First about the HTML injection in the plain text viewer:
I think it might have been introduced by:
Kdepimlibs commit.
e52b9858e31c36b3372e67928b8e35a41d559f23

This would mean that versions since v4.4.0
are affected. But it may I have not confirmed that I have only tested with 
4.14 
and checked that enterprise 3.5 branch is not affected.

KDE Project Security Advisory
=============================

Title:             KMail: HTML injection
Risk Rating:  Important
CVE:              #TODO
Platforms:      All
Versions:       kmail >= 4.4.0
Author:         #TODO
Date:            #TODO

Overview
========

Through a malicious URL that contained a quote character it
was possible to inject HTML code in KMail's plain text viewer.
Due to the parser used on the URL it was not possible to include
the equal sign (=) or a space into the injected HTML, which greatly
reduces the available HTML functionality.
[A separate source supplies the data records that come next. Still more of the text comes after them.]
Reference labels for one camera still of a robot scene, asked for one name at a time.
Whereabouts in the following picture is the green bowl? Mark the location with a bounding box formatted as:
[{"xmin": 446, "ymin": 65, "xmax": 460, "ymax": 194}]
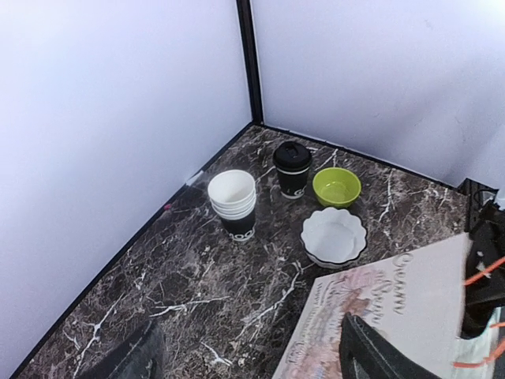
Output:
[{"xmin": 312, "ymin": 167, "xmax": 361, "ymax": 208}]

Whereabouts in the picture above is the white tape piece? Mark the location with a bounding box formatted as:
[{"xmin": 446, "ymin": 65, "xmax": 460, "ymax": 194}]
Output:
[{"xmin": 185, "ymin": 170, "xmax": 204, "ymax": 186}]

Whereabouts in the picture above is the right black frame post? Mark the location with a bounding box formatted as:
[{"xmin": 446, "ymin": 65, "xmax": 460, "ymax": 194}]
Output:
[{"xmin": 236, "ymin": 0, "xmax": 264, "ymax": 125}]

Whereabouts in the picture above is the stack of paper coffee cups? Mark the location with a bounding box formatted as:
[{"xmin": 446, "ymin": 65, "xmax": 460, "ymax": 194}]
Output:
[{"xmin": 208, "ymin": 169, "xmax": 256, "ymax": 242}]

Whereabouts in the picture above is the white paper gift bag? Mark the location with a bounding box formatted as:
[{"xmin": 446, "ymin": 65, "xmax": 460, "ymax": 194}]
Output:
[{"xmin": 271, "ymin": 231, "xmax": 505, "ymax": 379}]

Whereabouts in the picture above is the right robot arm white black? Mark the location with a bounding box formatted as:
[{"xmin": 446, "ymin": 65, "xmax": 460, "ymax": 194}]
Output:
[{"xmin": 461, "ymin": 201, "xmax": 504, "ymax": 340}]

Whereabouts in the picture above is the black paper coffee cup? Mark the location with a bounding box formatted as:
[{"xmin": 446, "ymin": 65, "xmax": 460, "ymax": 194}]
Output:
[{"xmin": 272, "ymin": 141, "xmax": 312, "ymax": 200}]

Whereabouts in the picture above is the white scalloped dish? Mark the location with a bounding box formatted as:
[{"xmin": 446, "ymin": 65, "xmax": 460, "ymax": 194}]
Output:
[{"xmin": 301, "ymin": 208, "xmax": 367, "ymax": 269}]

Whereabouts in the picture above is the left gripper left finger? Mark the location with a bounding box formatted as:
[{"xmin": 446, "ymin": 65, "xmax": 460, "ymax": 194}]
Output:
[{"xmin": 79, "ymin": 321, "xmax": 165, "ymax": 378}]

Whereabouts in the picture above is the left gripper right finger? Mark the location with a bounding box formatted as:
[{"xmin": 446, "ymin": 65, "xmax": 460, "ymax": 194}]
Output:
[{"xmin": 339, "ymin": 313, "xmax": 438, "ymax": 379}]
Although it is possible
to include an HTML comment indicator to hide content.

Impact
======

An unauthenticated attacker can send out mails with malicious content
that breaks KMail's plain text HTML escape logic. Due to the limitations
of the provided HTML in itself it might not be serious. But as a way
to break out of KMail's restricted Plain text mode this might open
the way to the exploitation of other vulnerabilities in the HTML viewer
code, which is disabled by default.

Workaround
==========

None.

Solution
========

For KDE Frameworks based releases of KMail apply the following patch to 
kcoreaddons:

https://quickgit.kde.org/?
p=kcoreaddons.git&a=commitdiff&h=96e562d9138c100498da38e4c5b4091a226dde12

For KDE 4 apply the following patch:
https://quickgit.kde.org/?
p=kdepimlibs.git&a=commitdiff&h=176fee25ca79145ab5c8e2275d248f1a46a8d8cf

Credits
=======

Thanks to Roland Tapken for reporting this issue, Andre Heinecke from
Intevation GmbH for analysing the problems and Laurent Montel for
fixing this issue.
Comment 1 Michael Palimaka (kensington) gentoo-dev 2016-10-06 18:34:05 UTC
Arch teams, please test and stabilise:

kde-apps/kdepimlibs-4.14.10-r1
kde-apps/kdepimlibs-4.14.11_pre20160211-r1

Target KEYWORDS="amd64 x86".

kde-frameworks/kcoreaddons is fixed in 5.26.0-r1, however that will he handled separately in bug #596282.
Comment 2 Agostino Sarubbo gentoo-dev 2016-10-07 09:38:41 UTC
amd64 stable
Comment 3 Agostino Sarubbo gentoo-dev 2016-10-07 09:39:09 UTC
x86 stable.

Maintainer(s), please cleanup.
Security, please vote.
Comment 4 Michael Palimaka (kensington) gentoo-dev 2016-10-07 15:55:47 UTC
Cleanup is done for kde-apps/kdepimlibs, I will wait a few days to clean up old kde-frameworks/kcoreaddons since this requires also cleaning up all related kde-frameworks packages and 5.26 is only just going stable.
Comment 5 Michael Palimaka (kensington) gentoo-dev 2016-10-12 17:32:16 UTC
Cleanup complete.
Comment 6 Aaron Bauman (RETIRED) gentoo-dev 2016-10-13 03:08:08 UTC
GLSA Vote: No
Comment 7 Michael Palimaka (kensington) gentoo-dev 2016-11-02 11:23:46 UTC
Upstream has advised that the previously-announced fixes were insufficient.
Comment 8 Michael Palimaka (kensington) gentoo-dev 2016-11-02 12:07:40 UTC
Arch teams, please test and stabilise:

kde-frameworks/kcoreaddons-5.26.0-r2
kde-apps/kdepimlibs-4.14.10-r2
kde-apps/kdepimlibs-4.14.11_pre20160211-r2

This also affected kde-frameworks/kcoreaddons-5.27.0 (testing) and is fixed in -r1.
Comment 9 Agostino Sarubbo gentoo-dev 2016-11-04 08:21:16 UTC
amd64 stable
Comment 10 Agostino Sarubbo gentoo-dev 2016-11-04 08:24:35 UTC
x86 stable.

Maintainer(s), please cleanup.